Transcribe each record exactly. Omit the pictures.

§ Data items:

BEGIN

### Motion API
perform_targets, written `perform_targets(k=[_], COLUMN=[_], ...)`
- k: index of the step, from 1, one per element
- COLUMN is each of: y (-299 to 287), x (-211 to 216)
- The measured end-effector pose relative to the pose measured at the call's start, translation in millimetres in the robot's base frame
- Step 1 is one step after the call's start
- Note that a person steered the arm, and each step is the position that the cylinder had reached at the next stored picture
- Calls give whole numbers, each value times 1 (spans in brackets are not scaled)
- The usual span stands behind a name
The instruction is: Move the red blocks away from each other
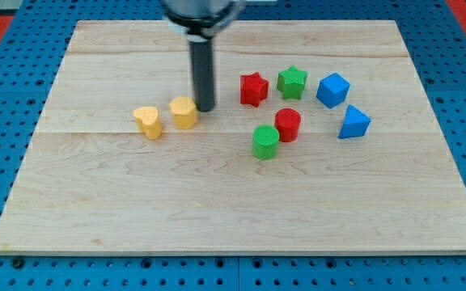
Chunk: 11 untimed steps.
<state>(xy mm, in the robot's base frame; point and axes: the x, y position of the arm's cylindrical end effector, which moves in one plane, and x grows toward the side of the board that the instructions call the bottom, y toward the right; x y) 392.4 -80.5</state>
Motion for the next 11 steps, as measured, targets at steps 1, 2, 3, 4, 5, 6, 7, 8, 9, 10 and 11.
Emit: perform_targets(k=[1,2,3,4,5,6,7,8,9,10,11], y=[-51,-54,-54,-21,39,136,152,74,82,158,198], x=[0,-1,3,8,19,21,-8,-16,-26,-20,-3])
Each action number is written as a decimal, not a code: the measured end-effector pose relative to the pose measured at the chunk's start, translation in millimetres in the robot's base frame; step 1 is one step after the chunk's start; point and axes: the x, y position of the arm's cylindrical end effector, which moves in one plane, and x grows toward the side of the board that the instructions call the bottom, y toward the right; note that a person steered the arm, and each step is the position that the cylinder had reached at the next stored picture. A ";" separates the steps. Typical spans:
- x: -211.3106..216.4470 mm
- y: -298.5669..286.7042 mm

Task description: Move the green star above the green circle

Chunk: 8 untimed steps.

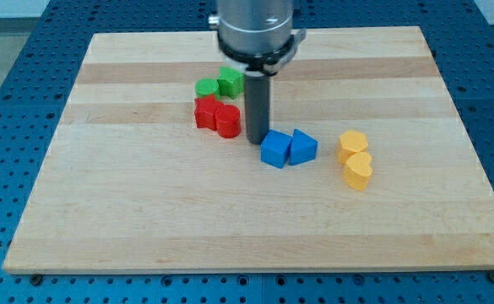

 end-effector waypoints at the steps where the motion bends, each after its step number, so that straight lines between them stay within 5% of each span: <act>1: -24.6 11.1; 4: -23.1 -46.7; 8: -18.9 -54.3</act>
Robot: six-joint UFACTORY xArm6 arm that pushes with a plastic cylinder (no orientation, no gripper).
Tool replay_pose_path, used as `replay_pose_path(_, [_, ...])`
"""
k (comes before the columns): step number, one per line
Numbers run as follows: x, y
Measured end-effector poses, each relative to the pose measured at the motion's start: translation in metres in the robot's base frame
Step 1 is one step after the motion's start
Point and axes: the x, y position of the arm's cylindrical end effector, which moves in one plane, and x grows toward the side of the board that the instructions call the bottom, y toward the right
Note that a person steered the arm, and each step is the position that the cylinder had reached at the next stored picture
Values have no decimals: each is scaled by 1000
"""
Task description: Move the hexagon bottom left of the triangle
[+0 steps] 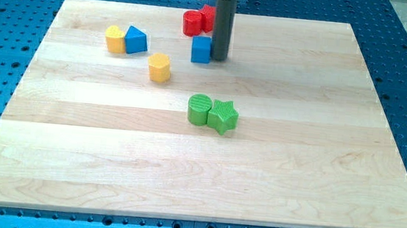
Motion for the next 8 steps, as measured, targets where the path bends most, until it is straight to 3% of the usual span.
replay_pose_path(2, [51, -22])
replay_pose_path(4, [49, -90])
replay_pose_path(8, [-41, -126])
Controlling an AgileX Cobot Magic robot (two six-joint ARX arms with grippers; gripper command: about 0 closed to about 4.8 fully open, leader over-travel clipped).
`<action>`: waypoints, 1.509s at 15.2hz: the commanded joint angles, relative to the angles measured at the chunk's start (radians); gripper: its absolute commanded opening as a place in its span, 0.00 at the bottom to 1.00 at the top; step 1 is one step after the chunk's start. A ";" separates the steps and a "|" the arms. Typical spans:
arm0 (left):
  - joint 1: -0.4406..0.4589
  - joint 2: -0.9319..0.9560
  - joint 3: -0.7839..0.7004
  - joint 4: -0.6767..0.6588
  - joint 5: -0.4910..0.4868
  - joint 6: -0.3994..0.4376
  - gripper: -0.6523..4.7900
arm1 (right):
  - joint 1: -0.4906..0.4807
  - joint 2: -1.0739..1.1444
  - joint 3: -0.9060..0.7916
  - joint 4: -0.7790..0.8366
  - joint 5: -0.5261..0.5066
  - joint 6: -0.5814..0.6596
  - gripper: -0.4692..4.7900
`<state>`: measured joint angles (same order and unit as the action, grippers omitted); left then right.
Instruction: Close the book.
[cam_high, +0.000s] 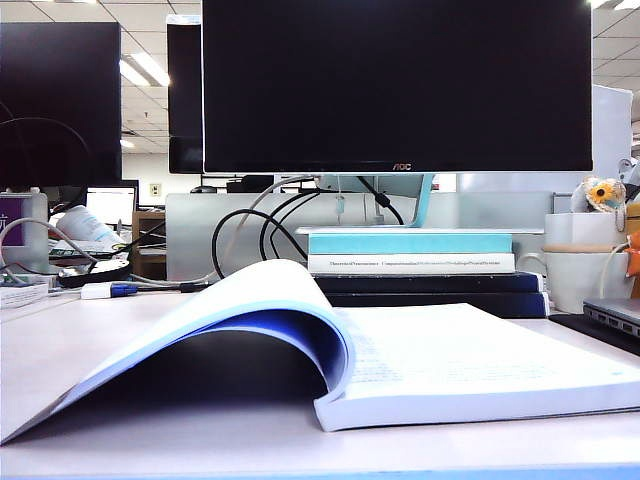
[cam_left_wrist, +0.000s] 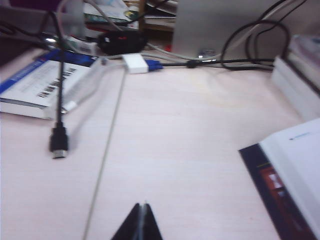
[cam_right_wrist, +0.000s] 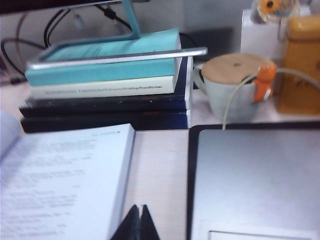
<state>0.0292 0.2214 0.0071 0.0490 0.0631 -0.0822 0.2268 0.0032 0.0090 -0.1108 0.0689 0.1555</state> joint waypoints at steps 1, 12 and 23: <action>0.000 0.001 0.004 0.016 0.013 -0.012 0.11 | 0.000 -0.002 0.000 0.018 0.011 0.047 0.09; -0.121 0.096 0.378 -0.289 0.163 -0.017 0.11 | 0.007 0.164 0.255 0.018 0.014 0.113 0.09; -0.790 0.219 0.508 -0.541 -0.230 -0.187 0.11 | 0.019 0.734 0.532 -0.034 -0.457 0.041 0.09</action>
<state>-0.7387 0.4366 0.5114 -0.5110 -0.1467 -0.2226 0.2379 0.7341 0.5331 -0.1505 -0.3786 0.2111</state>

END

§ ANSWER TO THE EXERCISE:
### Motion API
perform_targets, written `perform_targets(k=[_], COLUMN=[_], ...)`
- k: index of the step, from 1, one per element
- COLUMN is each of: y (-299 to 287), x (-211 to 216)
- The measured end-effector pose relative to the pose measured at the call's start, translation in millimetres in the robot's base frame
- Step 1 is one step after the call's start
- Note that a person steered the arm, and each step is the position that the cylinder had reached at the next stored picture
- Calls give whole numbers, each value times 1 (spans in brackets are not scaled)
- The usual span stands behind a name
The instruction is: Move the red blocks away from each other
Chunk: 11 untimed steps.
<state>(xy mm, in the robot's base frame; point and axes: the x, y position of the arm's cylindrical end effector, which moves in one plane, and x grows toward the side of the board that the instructions call the bottom, y toward the right; x y) 392.4 -80.5</state>
Motion for the next 11 steps, as measured, targets at steps 1, 2, 3, 4, 5, 6, 7, 8, 9, 10 and 11.
Emit: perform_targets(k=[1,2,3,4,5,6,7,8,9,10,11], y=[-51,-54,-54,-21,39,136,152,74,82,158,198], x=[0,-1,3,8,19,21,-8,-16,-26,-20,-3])
Each action number is written as a decimal, not a code: the measured end-effector pose relative to the pose measured at the chunk's start, translation in millimetres in the robot's base frame; step 1 is one step after the chunk's start; point and axes: the x, y position of the arm's cylindrical end effector, which moves in one plane, and x grows toward the side of the board that the instructions call the bottom, y toward the right; note that a person steered the arm, and each step is the position that the cylinder had reached at the next stored picture. A ";" separates the steps. Typical spans:
- x: -211.3106..216.4470 mm
- y: -298.5669..286.7042 mm

Task description: Move the green star above the green circle

Chunk: 8 untimed steps.


 end-effector waypoints at the steps where the motion bends, each after its step number, so that straight lines between them stay within 5% of each span: <act>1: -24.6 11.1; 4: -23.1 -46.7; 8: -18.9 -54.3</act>
Robot: six-joint UFACTORY xArm6 arm that pushes with a plastic cylinder (no orientation, no gripper).
Tool replay_pose_path, used as `replay_pose_path(_, [_, ...])`
"""
k (comes before the columns): step number, one per line
Numbers run as follows: x, y
Measured end-effector poses, each relative to the pose measured at the motion's start: translation in metres in the robot's base frame
Step 1 is one step after the motion's start
Point and axes: the x, y position of the arm's cylindrical end effector, which moves in one plane, and x grows toward the side of the board that the instructions call the bottom, y toward the right
Note that a person steered the arm, and each step is the position that the cylinder had reached at the next stored picture
Values have no decimals: each is scaled by 1000
"""
Task description: Move the hexagon bottom left of the triangle
[+0 steps] 
Motion for the next 8 steps, as measured, targets where the path bends most, until it is straight to 3% of the usual span.
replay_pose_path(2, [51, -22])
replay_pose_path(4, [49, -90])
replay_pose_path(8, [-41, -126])
Controlling an AgileX Cobot Magic robot (two six-joint ARX arms with grippers; gripper command: about 0 closed to about 4.8 fully open, leader over-travel clipped).
`<action>`: waypoints, 1.509s at 15.2hz: the commanded joint angles, relative to the angles measured at the chunk's start (radians); gripper: its absolute commanded opening as a place in its span, 0.00 at the bottom to 1.00 at the top; step 1 is one step after the chunk's start. A ";" separates the steps and a "|" the arms. Typical spans:
arm0 (left):
  - joint 1: -0.4406..0.4589
  - joint 2: -0.9319..0.9560
  - joint 3: -0.7839..0.7004
  - joint 4: -0.6767..0.6588
  - joint 5: -0.4910..0.4868
  - joint 6: -0.3994..0.4376
  - gripper: -0.6523..4.7900
arm1 (right):
  - joint 1: -0.4906..0.4807
  - joint 2: -1.0739..1.1444
  - joint 3: -0.9060..0.7916
  - joint 4: -0.7790..0.8366
  - joint 5: -0.5261..0.5066
  - joint 6: -0.5814..0.6596
  - gripper: -0.4692..4.7900
`<state>`: measured joint angles (same order and unit as the action, grippers omitted); left then right.
Instruction: Close the book.
[cam_high, +0.000s] 
[cam_left_wrist, +0.000s] 
[cam_right_wrist, +0.000s] 
<state>0.0292 0.2214 0.0071 0.0490 0.0631 -0.0822 0.2268 0.0032 0.0090 -0.1108 0.0689 0.1555</state> joint waypoints at steps 1, 12 and 23: <action>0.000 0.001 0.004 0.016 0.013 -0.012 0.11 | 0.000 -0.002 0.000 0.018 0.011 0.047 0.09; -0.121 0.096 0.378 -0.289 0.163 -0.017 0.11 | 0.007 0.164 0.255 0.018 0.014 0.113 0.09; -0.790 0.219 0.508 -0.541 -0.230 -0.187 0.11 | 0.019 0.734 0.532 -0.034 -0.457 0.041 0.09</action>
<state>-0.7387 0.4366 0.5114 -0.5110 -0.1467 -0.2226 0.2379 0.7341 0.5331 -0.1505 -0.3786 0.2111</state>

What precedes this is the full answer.